An intuitive method to find the road sequence of a bus line is to treat the sequence of bus stops as an object moving trajectory (called bus stop (BS) trajectory) and map the BS trajectory to road network using map-matching method. However, the points of BS trajectory are sparse, because the distance between consecutive bus stops is typically large, ranging from 200 to 500 m. Thus, it is possible that there could exist multiple road paths connecting consecutive bus stops. As such, existing map-matching algorithms typically cannot generate good results for such sparse BS trajectories.

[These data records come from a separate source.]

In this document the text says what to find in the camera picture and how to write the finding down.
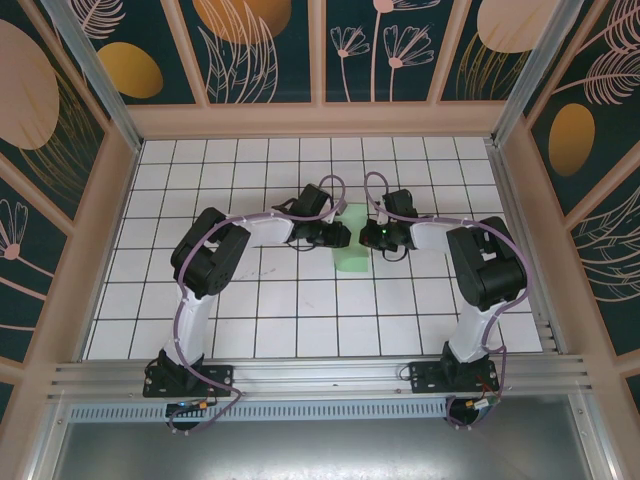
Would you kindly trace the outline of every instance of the green block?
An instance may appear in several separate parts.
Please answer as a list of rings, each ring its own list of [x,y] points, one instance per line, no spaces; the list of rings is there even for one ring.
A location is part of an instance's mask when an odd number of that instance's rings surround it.
[[[360,245],[360,230],[367,223],[367,205],[362,203],[350,203],[345,212],[336,217],[336,221],[342,222],[351,232],[351,241],[346,248],[333,249],[333,262],[339,272],[369,271],[369,249]]]

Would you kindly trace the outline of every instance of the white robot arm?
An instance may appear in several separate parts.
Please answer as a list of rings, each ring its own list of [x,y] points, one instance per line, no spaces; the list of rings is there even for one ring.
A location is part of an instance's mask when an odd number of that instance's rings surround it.
[[[332,199],[326,191],[309,184],[299,198],[273,208],[297,218],[317,218],[322,211],[326,211],[329,203],[332,203]],[[186,298],[182,298],[180,287],[176,287],[178,302],[184,302],[182,309],[179,309],[177,337],[182,353],[193,369],[205,376],[207,373],[217,373],[213,369],[204,371],[207,369],[202,364],[207,321],[216,297],[231,281],[245,249],[298,239],[305,239],[315,246],[345,247],[349,245],[351,233],[341,222],[334,221],[334,215],[310,221],[293,221],[279,216],[244,219],[220,228],[208,239],[210,244],[217,245],[215,250],[203,245],[196,251],[184,275]],[[202,237],[226,218],[227,215],[215,208],[207,208],[202,212],[171,256],[176,280],[187,256]],[[149,365],[145,370],[145,396],[199,395],[199,387],[203,384],[182,366],[173,335],[169,335],[156,362],[157,367]],[[232,367],[225,369],[231,372]]]
[[[387,193],[380,202],[390,214],[418,218],[411,193],[406,189]],[[510,238],[501,218],[490,217],[482,223]],[[491,332],[486,335],[486,330],[497,310],[516,299],[526,287],[526,272],[516,253],[477,226],[396,221],[383,212],[379,212],[376,220],[367,222],[360,232],[360,243],[383,252],[404,247],[430,249],[451,256],[463,302],[458,324],[444,345],[439,365],[422,365],[425,371],[417,375],[421,378],[417,383],[441,388],[444,392],[474,392],[481,377],[497,390],[495,366],[489,360],[483,341],[490,338]]]

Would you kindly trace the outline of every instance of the orange circle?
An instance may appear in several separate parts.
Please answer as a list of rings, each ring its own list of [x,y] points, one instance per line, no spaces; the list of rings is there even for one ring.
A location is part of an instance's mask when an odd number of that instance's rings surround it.
[[[261,36],[255,33],[259,19],[272,37],[282,33],[291,19],[291,0],[193,0],[193,6],[211,32],[236,44],[260,43]]]

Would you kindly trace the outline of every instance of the beige circle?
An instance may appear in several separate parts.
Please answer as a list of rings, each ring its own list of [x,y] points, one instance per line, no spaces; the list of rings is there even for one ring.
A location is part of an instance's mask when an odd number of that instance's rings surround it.
[[[589,158],[596,136],[591,112],[582,105],[570,103],[562,107],[551,125],[549,161],[563,177],[576,173]]]
[[[291,0],[193,0],[193,7],[207,28],[223,40],[240,44],[258,43],[255,34],[248,38],[250,22],[245,3],[256,22],[258,18],[264,20],[274,38],[282,33],[291,19]],[[232,21],[234,16],[227,13],[229,9],[236,11],[239,23]]]
[[[53,135],[60,98],[56,72],[26,33],[0,20],[0,138],[34,150]]]
[[[149,98],[162,90],[164,81],[160,67],[141,48],[114,42],[102,47],[98,58],[120,93],[133,98]]]
[[[533,49],[558,0],[483,0],[478,10],[478,36],[494,52]]]

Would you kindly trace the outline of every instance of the cable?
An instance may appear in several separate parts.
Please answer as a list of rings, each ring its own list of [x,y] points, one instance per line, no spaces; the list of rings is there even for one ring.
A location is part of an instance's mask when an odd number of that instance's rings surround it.
[[[487,353],[501,353],[502,354],[502,371],[500,372],[500,386],[498,388],[498,397],[502,396],[502,390],[504,388],[504,379],[505,379],[505,374],[506,374],[506,367],[507,367],[507,347],[504,344],[504,341],[502,343],[502,346],[500,346],[499,348],[496,349],[490,349],[487,346],[487,341],[489,339],[489,334],[491,332],[491,329],[493,328],[493,326],[495,325],[495,323],[498,321],[498,317],[500,317],[500,315],[502,315],[504,312],[506,312],[507,310],[515,307],[516,305],[519,305],[520,303],[522,303],[525,298],[527,298],[529,296],[529,292],[531,291],[531,266],[529,265],[529,261],[526,259],[526,257],[524,256],[524,254],[520,251],[520,249],[518,248],[518,246],[513,243],[513,241],[507,237],[506,235],[504,235],[502,232],[499,232],[498,230],[496,230],[493,227],[490,227],[489,225],[485,225],[484,223],[481,222],[476,222],[475,220],[467,220],[467,219],[457,219],[457,218],[448,218],[448,217],[421,217],[421,218],[412,218],[412,217],[404,217],[402,215],[396,215],[395,213],[391,213],[389,211],[387,211],[386,209],[384,209],[383,207],[381,207],[380,205],[378,205],[376,203],[376,201],[373,199],[373,197],[371,196],[371,193],[369,193],[369,178],[372,176],[376,176],[378,178],[380,178],[382,180],[382,182],[384,183],[385,189],[388,192],[389,191],[389,182],[387,181],[387,179],[384,177],[384,175],[382,175],[380,172],[368,172],[365,176],[364,176],[364,193],[367,197],[367,201],[373,206],[373,208],[377,211],[377,212],[381,212],[383,214],[385,214],[387,217],[389,218],[393,218],[395,220],[400,220],[403,222],[411,222],[411,223],[444,223],[444,224],[449,224],[449,225],[461,225],[461,226],[474,226],[477,228],[481,228],[482,230],[485,230],[489,233],[491,233],[492,235],[494,235],[495,237],[497,237],[498,239],[502,240],[505,244],[507,244],[509,246],[509,248],[511,248],[511,250],[513,250],[513,252],[517,255],[518,259],[520,260],[520,263],[522,264],[524,270],[525,270],[525,275],[527,277],[527,285],[525,286],[524,292],[522,293],[522,295],[520,295],[518,298],[516,298],[515,300],[513,300],[512,302],[506,303],[504,305],[502,305],[501,307],[499,307],[494,314],[491,316],[491,319],[489,320],[489,322],[487,323],[487,326],[484,330],[484,333],[482,334],[482,348],[484,349],[485,352]],[[449,424],[451,426],[455,426],[455,422],[458,422],[455,418],[452,418],[449,414],[450,410],[451,410],[451,404],[453,403],[453,400],[455,400],[455,396],[450,397],[451,401],[447,400],[447,422],[449,422]]]
[[[207,385],[211,385],[212,387],[219,388],[219,389],[222,389],[222,390],[227,390],[229,392],[233,392],[233,393],[236,394],[236,397],[231,402],[229,402],[228,405],[226,405],[224,408],[220,409],[220,411],[216,415],[214,415],[212,418],[210,418],[206,422],[199,423],[194,428],[189,430],[189,432],[195,433],[195,432],[198,432],[198,431],[201,431],[201,430],[204,430],[204,429],[208,428],[213,423],[215,423],[215,421],[218,420],[221,416],[223,416],[225,413],[227,413],[227,411],[229,411],[231,408],[233,408],[233,406],[236,403],[238,403],[238,401],[240,401],[240,398],[242,397],[242,392],[240,390],[238,390],[237,388],[232,387],[230,385],[225,385],[224,383],[219,383],[219,382],[216,382],[214,380],[211,380],[211,379],[205,377],[204,375],[202,375],[197,370],[195,370],[189,364],[188,360],[185,358],[184,352],[182,351],[182,347],[180,346],[180,339],[178,338],[178,332],[180,330],[180,328],[179,328],[180,327],[180,316],[182,314],[182,310],[183,310],[184,305],[187,302],[187,298],[188,298],[188,296],[187,296],[188,295],[188,290],[187,290],[187,287],[184,284],[184,276],[185,276],[185,273],[187,271],[187,268],[189,267],[189,264],[193,260],[193,257],[195,257],[195,255],[198,252],[198,250],[200,250],[200,247],[202,247],[205,244],[205,242],[211,237],[211,235],[213,235],[215,232],[217,232],[221,228],[223,228],[226,225],[229,225],[231,223],[242,224],[243,222],[246,222],[247,220],[254,220],[254,219],[259,219],[259,218],[284,218],[286,220],[294,220],[294,221],[299,221],[299,222],[313,222],[313,221],[316,221],[316,220],[322,220],[323,218],[334,214],[340,208],[342,208],[343,204],[345,203],[344,198],[345,198],[345,194],[346,194],[346,191],[347,191],[347,187],[345,186],[345,183],[342,180],[342,178],[338,177],[337,175],[326,175],[325,177],[322,178],[322,180],[320,180],[320,183],[318,184],[318,186],[321,187],[322,184],[325,181],[327,181],[328,179],[330,179],[330,178],[336,179],[340,183],[340,186],[342,187],[342,193],[340,195],[340,200],[338,200],[338,202],[329,211],[327,211],[325,213],[322,213],[320,215],[315,215],[313,217],[299,217],[299,216],[296,216],[296,215],[289,215],[289,214],[285,214],[285,213],[282,213],[282,212],[261,212],[261,213],[252,213],[250,215],[245,215],[245,216],[240,216],[240,217],[228,217],[228,218],[225,218],[220,223],[217,223],[213,227],[211,227],[211,229],[207,233],[205,233],[200,240],[198,240],[198,242],[193,246],[193,248],[191,249],[191,251],[189,252],[187,257],[185,258],[185,260],[184,260],[184,262],[182,264],[182,267],[180,267],[180,271],[178,272],[177,281],[178,281],[178,286],[180,287],[180,291],[182,292],[182,298],[180,299],[180,303],[178,304],[178,309],[176,310],[176,315],[175,315],[174,320],[173,320],[173,342],[175,344],[176,353],[178,354],[178,358],[180,359],[180,363],[182,364],[182,366],[189,373],[191,373],[191,375],[193,375],[194,377],[196,377],[200,381],[206,383]],[[175,426],[173,425],[173,419],[172,418],[169,418],[169,426],[171,427],[172,433],[175,434],[175,433],[178,432],[178,429],[175,428]]]
[[[389,263],[397,263],[397,262],[401,262],[402,260],[404,260],[405,258],[407,258],[407,255],[409,255],[409,249],[407,247],[404,247],[404,253],[402,254],[402,256],[400,258],[396,258],[394,260],[389,260],[386,256],[386,250],[382,251],[382,258],[384,258],[387,262]]]
[[[311,245],[307,248],[300,248],[299,246],[291,245],[290,243],[287,243],[287,246],[293,248],[296,252],[310,252],[311,250],[316,248],[316,245]]]
[[[407,375],[406,377],[402,376],[402,372],[404,372],[407,368],[409,368],[409,365],[405,365],[398,372],[398,378],[404,382],[409,382],[411,380],[411,375]]]

In this article, we investigate the problem of discovering the road sequence covered by a bus line using bus stop information as well as historical bus locations where buses had appeared in history (bus location for short). Due to the fact that there usually exist many possible travel paths between two consecutive points of a sparse trajectory (e.g. as large as 300 m between two consecutive points), thus, it is a challenging task to determine which is the traveled one. Most of the existing works try to improve map-matching accuracy for a given trajectory without considering to augment the input trajectory. In this article, we explore new possibility to further optimize map-matching results by producing dense trajectory, which is also a challenging task. We will develop efficient methods to construct dense hybrid trajectories based on the two datasets. The first dataset—that is, bus stop data—has fixed global positioning system (GPS) coordinates and known orders of the bus stops, but the resultant BS trajectory is too sparse to produce correct sequence of road segments of the bus line using existing map-matching algorithm. The second dataset has large volume of historical bus location records where each record has the information of the bus service ID (e.g. bus 179). However, the records do not have the information of bus ID, meaning that it is not known which bus locations belong to the same bus trajectory, because there are usually multiple buses in operation simultaneously along the bus line/service. In other words, the second dataset contains historical bus locations that certainly locate on the bus line but out of order.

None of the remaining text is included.